==== GIVEN ENTRIES
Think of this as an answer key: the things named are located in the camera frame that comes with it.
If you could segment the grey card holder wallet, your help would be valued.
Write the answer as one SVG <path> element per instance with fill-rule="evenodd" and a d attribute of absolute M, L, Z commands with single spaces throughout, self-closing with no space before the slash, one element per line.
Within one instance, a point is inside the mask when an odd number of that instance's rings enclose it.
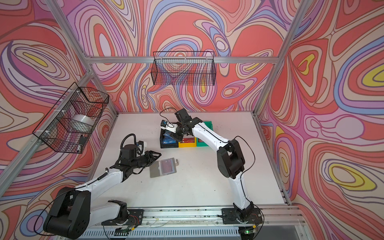
<path fill-rule="evenodd" d="M 179 160 L 175 158 L 155 161 L 150 166 L 150 178 L 158 178 L 162 176 L 175 174 L 177 172 L 178 165 L 179 165 Z"/>

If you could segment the blue credit card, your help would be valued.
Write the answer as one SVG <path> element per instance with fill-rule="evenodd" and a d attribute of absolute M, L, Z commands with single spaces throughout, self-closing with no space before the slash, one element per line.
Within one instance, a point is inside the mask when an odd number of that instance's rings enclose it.
<path fill-rule="evenodd" d="M 177 141 L 175 139 L 173 139 L 171 136 L 170 136 L 170 133 L 169 132 L 165 132 L 163 134 L 163 140 L 162 140 L 162 143 L 163 144 L 176 144 Z"/>

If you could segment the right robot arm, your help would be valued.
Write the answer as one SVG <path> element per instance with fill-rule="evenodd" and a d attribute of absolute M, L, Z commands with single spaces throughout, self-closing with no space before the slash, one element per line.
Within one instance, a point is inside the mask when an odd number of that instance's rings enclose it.
<path fill-rule="evenodd" d="M 234 194 L 234 209 L 237 218 L 244 222 L 254 209 L 254 204 L 248 199 L 246 187 L 243 184 L 245 172 L 245 158 L 239 142 L 228 140 L 211 130 L 199 118 L 192 118 L 185 109 L 175 112 L 178 120 L 172 124 L 171 136 L 181 142 L 185 135 L 202 140 L 217 154 L 217 165 L 220 173 L 229 180 Z"/>

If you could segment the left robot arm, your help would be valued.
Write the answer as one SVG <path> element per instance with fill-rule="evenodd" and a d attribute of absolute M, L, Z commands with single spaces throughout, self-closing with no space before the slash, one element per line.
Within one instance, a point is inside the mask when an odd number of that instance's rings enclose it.
<path fill-rule="evenodd" d="M 124 225 L 130 218 L 125 202 L 109 200 L 99 206 L 92 202 L 114 186 L 151 166 L 161 153 L 146 151 L 142 144 L 130 144 L 120 148 L 114 165 L 97 178 L 74 188 L 65 187 L 58 192 L 43 224 L 43 230 L 54 236 L 75 240 L 89 227 L 111 221 Z"/>

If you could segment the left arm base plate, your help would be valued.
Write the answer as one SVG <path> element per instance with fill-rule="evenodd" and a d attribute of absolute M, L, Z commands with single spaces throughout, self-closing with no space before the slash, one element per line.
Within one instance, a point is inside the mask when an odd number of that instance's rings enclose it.
<path fill-rule="evenodd" d="M 103 226 L 126 226 L 138 227 L 143 222 L 144 210 L 143 209 L 128 209 L 126 214 L 122 214 L 113 220 L 102 222 Z"/>

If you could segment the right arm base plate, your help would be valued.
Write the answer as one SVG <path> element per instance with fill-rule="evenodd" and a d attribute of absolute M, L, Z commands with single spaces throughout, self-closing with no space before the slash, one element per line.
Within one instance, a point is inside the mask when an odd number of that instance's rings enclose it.
<path fill-rule="evenodd" d="M 258 208 L 244 210 L 222 208 L 219 217 L 222 218 L 225 225 L 256 224 L 258 226 L 264 222 L 263 214 Z"/>
========
_EXERCISE INSTRUCTIONS_
In the records above, which lines hold the string "base"? Copy each one.

_SOLUTION FOR THIS TASK_
If you could segment the left arm base plate, your help would be valued.
If you could segment the right arm base plate, your help would be valued.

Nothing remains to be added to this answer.